Word for word, write out the entries that follow, omitting all pictures.

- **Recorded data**
=== Begin Enclosure ===

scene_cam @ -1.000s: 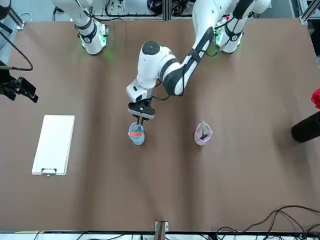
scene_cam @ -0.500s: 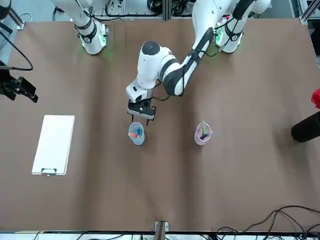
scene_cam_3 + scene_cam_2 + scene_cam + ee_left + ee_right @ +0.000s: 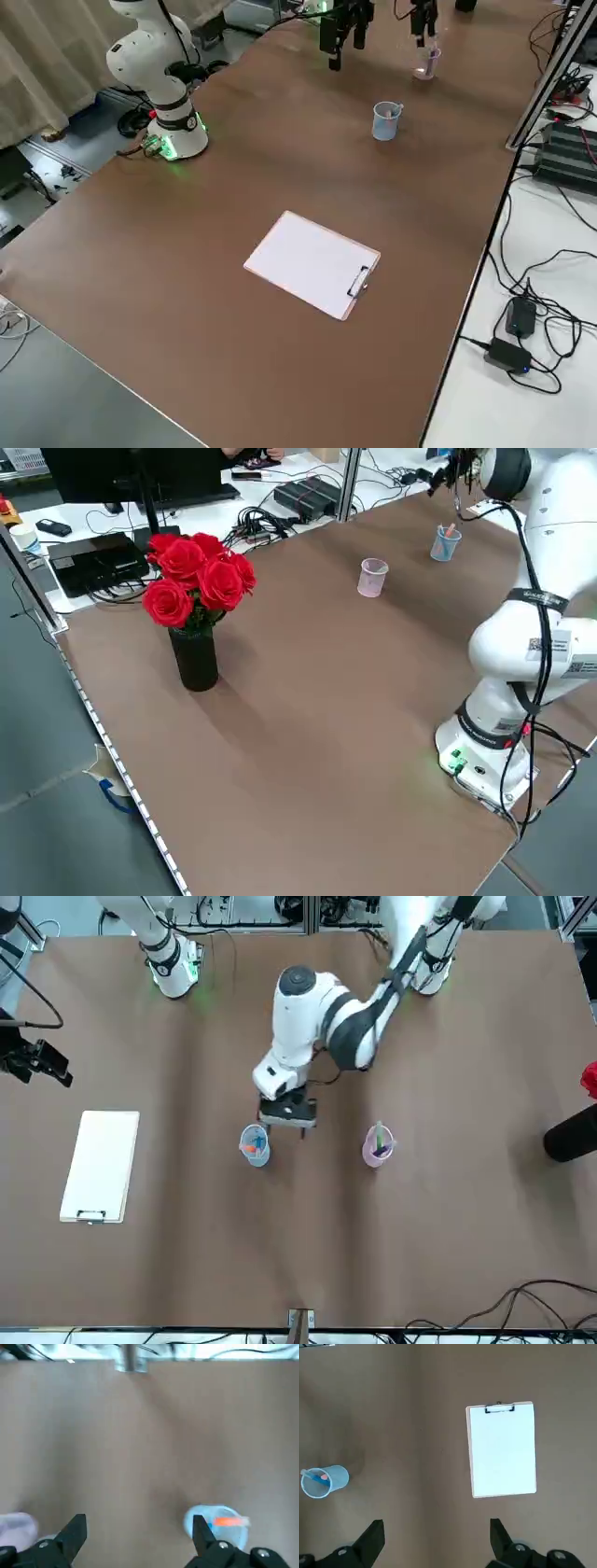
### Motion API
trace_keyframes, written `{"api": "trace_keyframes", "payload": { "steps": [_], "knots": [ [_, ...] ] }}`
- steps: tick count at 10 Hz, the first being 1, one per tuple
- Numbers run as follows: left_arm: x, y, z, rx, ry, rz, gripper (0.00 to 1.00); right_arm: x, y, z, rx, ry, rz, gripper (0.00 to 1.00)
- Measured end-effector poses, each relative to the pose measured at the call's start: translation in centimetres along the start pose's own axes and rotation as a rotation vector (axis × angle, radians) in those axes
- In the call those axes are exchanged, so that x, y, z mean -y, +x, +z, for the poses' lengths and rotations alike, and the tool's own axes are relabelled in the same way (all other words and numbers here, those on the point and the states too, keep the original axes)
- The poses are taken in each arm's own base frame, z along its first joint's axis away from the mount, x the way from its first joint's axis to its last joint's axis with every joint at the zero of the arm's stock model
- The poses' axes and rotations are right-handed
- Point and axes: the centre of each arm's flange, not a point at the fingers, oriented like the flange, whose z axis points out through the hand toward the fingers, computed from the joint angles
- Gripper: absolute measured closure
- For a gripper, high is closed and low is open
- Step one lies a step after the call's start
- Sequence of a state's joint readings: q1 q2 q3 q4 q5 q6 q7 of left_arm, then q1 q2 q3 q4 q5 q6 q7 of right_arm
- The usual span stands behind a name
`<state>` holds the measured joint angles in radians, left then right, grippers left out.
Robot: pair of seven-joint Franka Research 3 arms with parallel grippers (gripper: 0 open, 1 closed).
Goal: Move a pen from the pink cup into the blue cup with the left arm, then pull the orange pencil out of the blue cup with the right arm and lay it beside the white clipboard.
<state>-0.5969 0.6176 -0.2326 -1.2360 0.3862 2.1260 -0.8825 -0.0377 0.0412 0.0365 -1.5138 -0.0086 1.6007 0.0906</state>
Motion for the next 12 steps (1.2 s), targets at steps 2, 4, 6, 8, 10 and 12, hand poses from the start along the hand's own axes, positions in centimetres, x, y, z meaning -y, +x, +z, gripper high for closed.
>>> {"api": "trace_keyframes", "payload": {
  "steps": [2, 4, 6, 8, 10, 12],
  "knots": [
    [7.6, 5.6, -4.1, -0.001, 0.018, -0.026, 0.0, 1.7, 0.6, 1.5, 0.021, 0.028, -0.023, 0.0],
    [16.4, 10.0, -8.8, 0.044, -0.018, -0.025, 0.0, 5.1, 2.6, 5.9, 0.06, 0.17, -0.034, 0.0],
    [25.5, 12.2, -12.6, 0.124, -0.045, -0.032, 0.0, 10.6, 4.9, 13.2, 0.09, 0.239, -0.069, 0.0],
    [33.4, 13.1, -15.2, 0.164, -0.02, -0.007, 0.0, 16.2, 5.8, 20.0, 0.115, 0.375, -0.041, 0.0],
    [39.1, 12.2, -17.2, 0.252, 0.023, 0.004, 0.0, 20.0, 4.6, 26.6, 0.065, 0.411, -0.005, 0.0],
    [43.8, 10.6, -18.3, 0.321, 0.043, -0.064, 0.0, 23.3, 2.1, 30.5, 0.037, 0.43, 0.007, 0.0]
  ]
}}
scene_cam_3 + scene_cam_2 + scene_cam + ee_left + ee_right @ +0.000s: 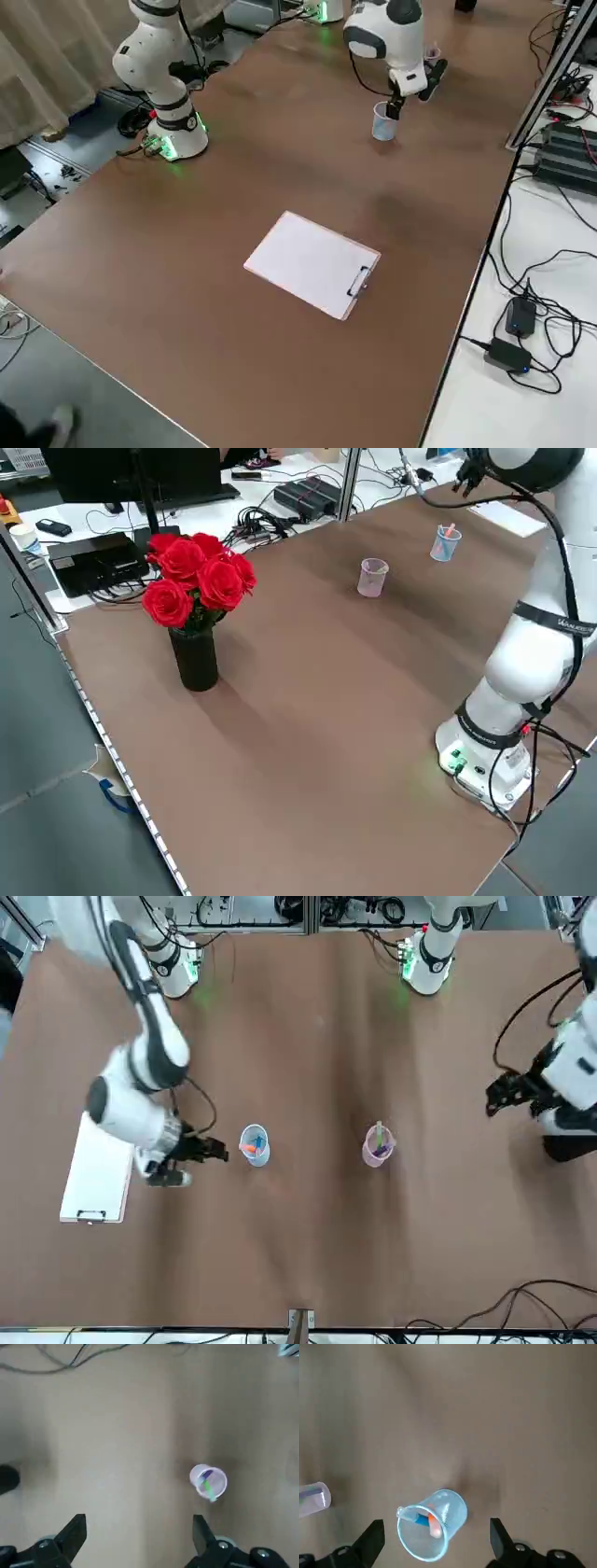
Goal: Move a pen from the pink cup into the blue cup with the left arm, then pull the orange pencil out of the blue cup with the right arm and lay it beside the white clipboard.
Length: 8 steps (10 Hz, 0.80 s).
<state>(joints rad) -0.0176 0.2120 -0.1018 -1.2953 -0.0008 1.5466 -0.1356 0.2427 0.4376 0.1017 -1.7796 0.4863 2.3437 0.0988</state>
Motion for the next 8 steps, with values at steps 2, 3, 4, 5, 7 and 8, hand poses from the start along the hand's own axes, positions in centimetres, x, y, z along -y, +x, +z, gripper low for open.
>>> {"api": "trace_keyframes", "payload": {
  "steps": [2, 3, 4, 5, 7, 8],
  "knots": [
    [3.4, -2.2, 0.1, 0.028, 0.013, -0.007, 0.0, -0.5, -1.2, 2.9, -0.01, 0.011, 0.032, 0.0],
    [4.2, -3.4, 0.3, 0.035, 0.016, 0.009, 0.0, -0.5, -1.7, 3.9, -0.002, 0.011, 0.036, 0.0],
    [4.5, -4.5, 0.7, 0.027, 0.016, 0.017, 0.0, -0.5, -2.1, 4.4, 0.008, 0.01, 0.035, 0.02],
    [4.7, -5.7, 1.1, 0.013, 0.017, 0.017, 0.0, -0.4, -2.4, 4.7, 0.015, 0.009, 0.035, 0.03],
    [4.7, -7.7, 1.5, 0.004, 0.017, 0.018, 0.0, -0.4, -2.7, 5.1, -0.003, 0.01, 0.033, 0.14],
    [4.7, -8.1, 1.4, 0.003, 0.018, 0.017, 0.0, 0.1, -3.0, 5.5, -0.011, 0.013, 0.026, 0.17]
  ]
}}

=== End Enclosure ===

- **EXERCISE SOLUTION**
scene_cam @ -1.000s: 
scene_cam @ -0.500s: 
scene_cam_3 + scene_cam_2 + scene_cam + ee_left + ee_right @ +0.000s: 
### Motion API
trace_keyframes, written `{"api": "trace_keyframes", "payload": { "steps": [_], "knots": [ [_, ...] ] }}`
- steps: tick count at 10 Hz, the first being 1, one per tuple
- Numbers run as follows: left_arm: x, y, z, rx, ry, rz, gripper (0.00 to 1.00); right_arm: x, y, z, rx, ry, rz, gripper (0.00 to 1.00)
- Measured end-effector poses, each relative to the pose measured at the call's start: translation in centimetres along the start pose's own axes and rotation as a rotation vector (axis × angle, radians) in those axes
- In the call those axes are exchanged, so that x, y, z mean -y, +x, +z, for the poses' lengths and rotations alike, and the tool's own axes are relabelled in the same way (all other words and numbers here, those on the point and the states too, keep the original axes)
- The poses are taken in each arm's own base frame, z along its first joint's axis away from the mount, x the way from its first joint's axis to its last joint's axis with every joint at the zero of the arm's stock model
- The poses' axes and rotations are right-handed
- Point and axes: the centre of each arm's flange, not a point at the fingers, oriented like the flange, whose z axis points out through the hand toward the fingers, computed from the joint angles
- Gripper: absolute measured closure
- For a gripper, high is closed and low is open
- Step one lies a step after the call's start
- Sequence of a state's joint readings: q1 q2 q3 q4 q5 q6 q7 of left_arm, then q1 q2 q3 q4 q5 q6 q7 of right_arm
- The usual span stands behind a name
`<state>` holds the measured joint angles in radians, left then right, grippers left out.
Robot: pair of seven-joint Franka Research 3 arms with parallel grippers (gripper: 0 open, 1 closed).
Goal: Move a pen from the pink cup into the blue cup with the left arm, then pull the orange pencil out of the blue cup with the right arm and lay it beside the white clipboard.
<state>-0.5969 0.6176 -0.2326 -1.2360 0.3862 2.1260 -0.8825 -0.0377 0.0412 0.0365 -1.5138 -0.0086 1.6007 0.0906</state>
Motion for the next 12 steps (1.2 s), targets at steps 2, 4, 6, 8, 10 and 12, hand poses from the start along the hand's own axes, positions in centimetres, x, y, z meaning -y, +x, +z, gripper high for closed.
>>> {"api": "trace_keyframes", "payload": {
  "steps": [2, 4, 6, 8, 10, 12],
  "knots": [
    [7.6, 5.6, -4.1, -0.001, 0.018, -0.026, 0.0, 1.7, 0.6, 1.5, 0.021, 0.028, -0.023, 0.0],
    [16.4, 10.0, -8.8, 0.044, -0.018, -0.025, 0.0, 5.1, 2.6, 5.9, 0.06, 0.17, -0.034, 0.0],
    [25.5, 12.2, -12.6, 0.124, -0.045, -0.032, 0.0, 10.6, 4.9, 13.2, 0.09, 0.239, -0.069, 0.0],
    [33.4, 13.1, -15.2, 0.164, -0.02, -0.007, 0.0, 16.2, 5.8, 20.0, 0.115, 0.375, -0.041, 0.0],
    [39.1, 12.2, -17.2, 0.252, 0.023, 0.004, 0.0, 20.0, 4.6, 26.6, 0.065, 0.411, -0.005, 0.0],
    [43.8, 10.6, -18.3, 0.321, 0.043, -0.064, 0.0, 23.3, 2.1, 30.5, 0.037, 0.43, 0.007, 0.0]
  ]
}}
scene_cam_3 + scene_cam_2 + scene_cam + ee_left + ee_right @ +0.000s: 
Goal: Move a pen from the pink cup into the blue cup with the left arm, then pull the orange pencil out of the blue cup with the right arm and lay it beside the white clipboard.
Length: 8 steps (10 Hz, 0.80 s).
<state>(joints rad) -0.0176 0.2120 -0.1018 -1.2953 -0.0008 1.5466 -0.1356 0.2427 0.4376 0.1017 -1.7796 0.4863 2.3437 0.0988</state>
Motion for the next 8 steps, with values at steps 2, 3, 4, 5, 7 and 8, hand poses from the start along the hand's own axes, positions in centimetres, x, y, z along -y, +x, +z, gripper low for open.
>>> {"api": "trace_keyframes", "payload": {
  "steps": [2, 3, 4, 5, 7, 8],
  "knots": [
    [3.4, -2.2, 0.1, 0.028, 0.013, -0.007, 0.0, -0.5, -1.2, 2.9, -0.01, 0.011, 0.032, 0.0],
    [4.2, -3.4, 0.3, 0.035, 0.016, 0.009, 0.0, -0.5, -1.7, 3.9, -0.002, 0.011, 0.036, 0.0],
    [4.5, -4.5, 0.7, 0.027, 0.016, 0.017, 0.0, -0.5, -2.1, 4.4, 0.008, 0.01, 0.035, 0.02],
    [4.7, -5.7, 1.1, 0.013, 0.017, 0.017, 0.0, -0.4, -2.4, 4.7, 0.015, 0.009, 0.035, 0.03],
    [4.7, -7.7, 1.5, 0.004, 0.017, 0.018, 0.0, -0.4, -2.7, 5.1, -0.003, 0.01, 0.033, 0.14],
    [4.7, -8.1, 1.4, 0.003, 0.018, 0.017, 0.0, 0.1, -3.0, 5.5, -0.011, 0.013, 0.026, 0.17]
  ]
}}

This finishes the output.